== What is needed ==
Every line of the listing below should come back exactly as written, with no images.

== Provided data ==
>>>>>

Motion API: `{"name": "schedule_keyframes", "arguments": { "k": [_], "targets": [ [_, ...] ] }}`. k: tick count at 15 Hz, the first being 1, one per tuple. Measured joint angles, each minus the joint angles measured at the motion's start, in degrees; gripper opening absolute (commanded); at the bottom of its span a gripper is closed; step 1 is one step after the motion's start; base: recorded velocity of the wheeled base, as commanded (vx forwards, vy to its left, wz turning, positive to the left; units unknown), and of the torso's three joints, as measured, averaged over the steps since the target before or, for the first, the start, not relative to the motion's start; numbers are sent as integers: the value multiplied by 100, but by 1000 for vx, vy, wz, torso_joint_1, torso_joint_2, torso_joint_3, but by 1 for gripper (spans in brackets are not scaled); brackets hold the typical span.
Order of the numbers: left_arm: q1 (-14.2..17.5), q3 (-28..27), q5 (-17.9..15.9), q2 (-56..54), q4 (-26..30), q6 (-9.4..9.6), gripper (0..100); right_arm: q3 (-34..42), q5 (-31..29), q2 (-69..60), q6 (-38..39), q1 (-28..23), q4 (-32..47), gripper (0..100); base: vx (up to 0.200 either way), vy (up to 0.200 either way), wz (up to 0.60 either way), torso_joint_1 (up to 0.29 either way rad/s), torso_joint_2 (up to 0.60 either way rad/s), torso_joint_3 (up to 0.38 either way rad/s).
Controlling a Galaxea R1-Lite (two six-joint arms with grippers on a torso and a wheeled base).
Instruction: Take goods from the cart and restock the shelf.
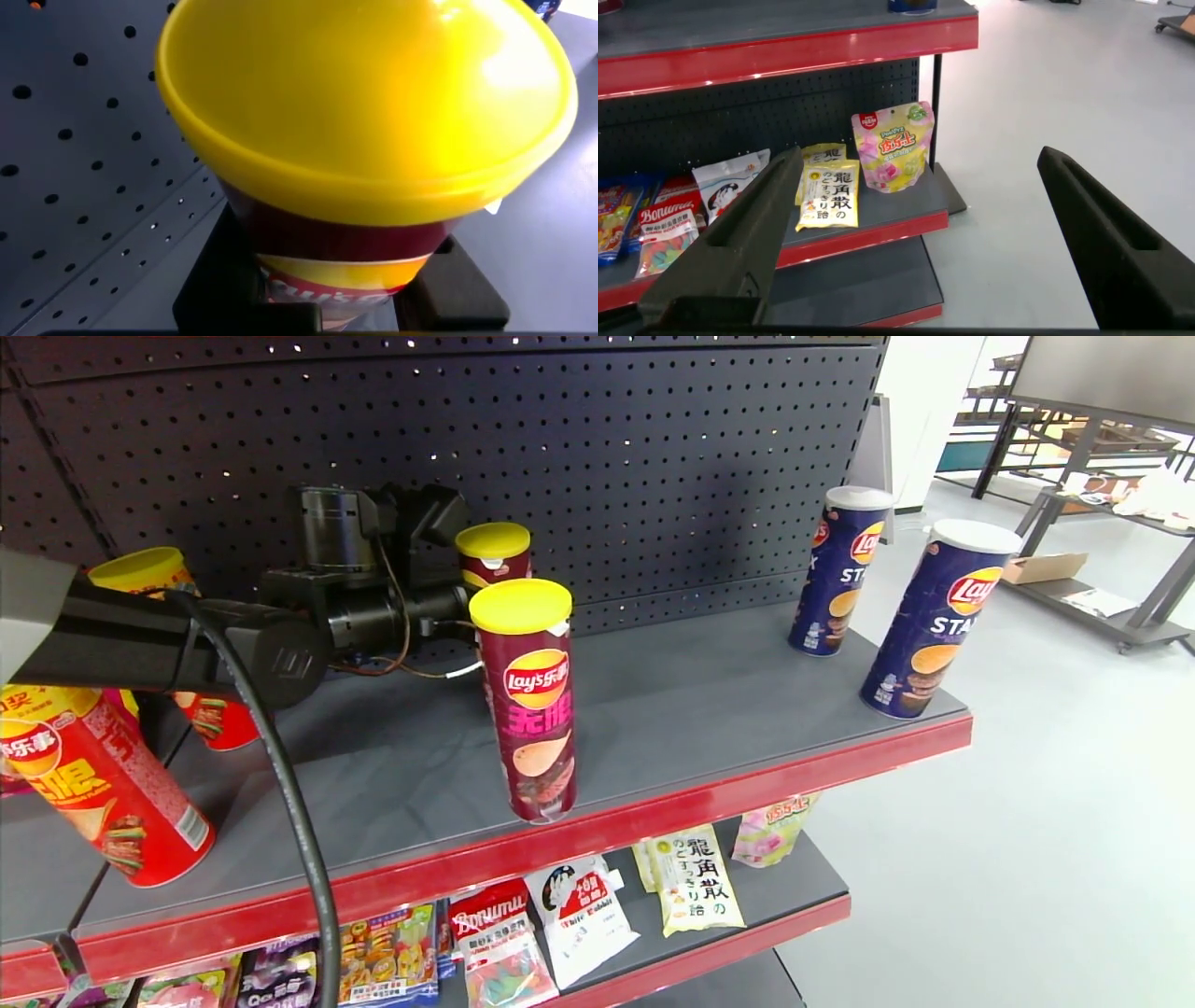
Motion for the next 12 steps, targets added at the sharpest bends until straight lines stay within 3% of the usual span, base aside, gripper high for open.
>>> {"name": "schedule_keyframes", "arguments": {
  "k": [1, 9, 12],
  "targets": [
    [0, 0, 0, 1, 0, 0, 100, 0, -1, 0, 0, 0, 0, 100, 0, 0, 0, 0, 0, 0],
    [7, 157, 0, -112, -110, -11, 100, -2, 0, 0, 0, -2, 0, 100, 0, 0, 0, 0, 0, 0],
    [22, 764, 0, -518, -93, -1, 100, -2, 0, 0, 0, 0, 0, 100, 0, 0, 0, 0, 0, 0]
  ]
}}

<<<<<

== Exercise answer ==
Motion API: `{"name": "schedule_keyframes", "arguments": { "k": [_], "targets": [ [_, ...] ] }}`. k: tick count at 15 Hz, the first being 1, one per tuple. Measured joint angles, each minus the joint angles measured at the motion's start, in degrees; gripper opening absolute (commanded); at the bottom of its span a gripper is closed; step 1 is one step after the motion's start; base: recorded velocity of the wheeled base, as commanded (vx forwards, vy to its left, wz turning, positive to the left; units unknown), and of the torso's three joints, as measured, averaged over the steps since the target before or, for the first, the start, not relative to the motion's start; numbers are sent as integers: the value multiplied by 100, but by 1000 for vx, vy, wz, torso_joint_1, torso_joint_2, torso_joint_3, but by 1 for gripper (spans in brackets are not scaled); brackets hold the typical span.
Order of the numbers: left_arm: q1 (-14.2..17.5), q3 (-28..27), q5 (-17.9..15.9), q2 (-56..54), q4 (-26..30), q6 (-9.4..9.6), gripper (0..100); right_arm: q3 (-34..42), q5 (-31..29), q2 (-69..60), q6 (-38..39), q1 (-28..23), q4 (-32..47), gripper (0..100); base: vx (up to 0.200 either way), vy (up to 0.200 either way), wz (up to 0.60 either way), torso_joint_1 (up to 0.29 either way rad/s), torso_joint_2 (up to 0.60 either way rad/s), torso_joint_3 (up to 0.38 either way rad/s).
Controlling a Galaxea R1-Lite (two six-joint arms with grippers on a torso and a wheeled base).
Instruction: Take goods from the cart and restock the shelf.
Motion for the next 12 steps, targets added at the sharpest bends until straight lines stay within 3% of the usual span, base aside, gripper high for open.
>>> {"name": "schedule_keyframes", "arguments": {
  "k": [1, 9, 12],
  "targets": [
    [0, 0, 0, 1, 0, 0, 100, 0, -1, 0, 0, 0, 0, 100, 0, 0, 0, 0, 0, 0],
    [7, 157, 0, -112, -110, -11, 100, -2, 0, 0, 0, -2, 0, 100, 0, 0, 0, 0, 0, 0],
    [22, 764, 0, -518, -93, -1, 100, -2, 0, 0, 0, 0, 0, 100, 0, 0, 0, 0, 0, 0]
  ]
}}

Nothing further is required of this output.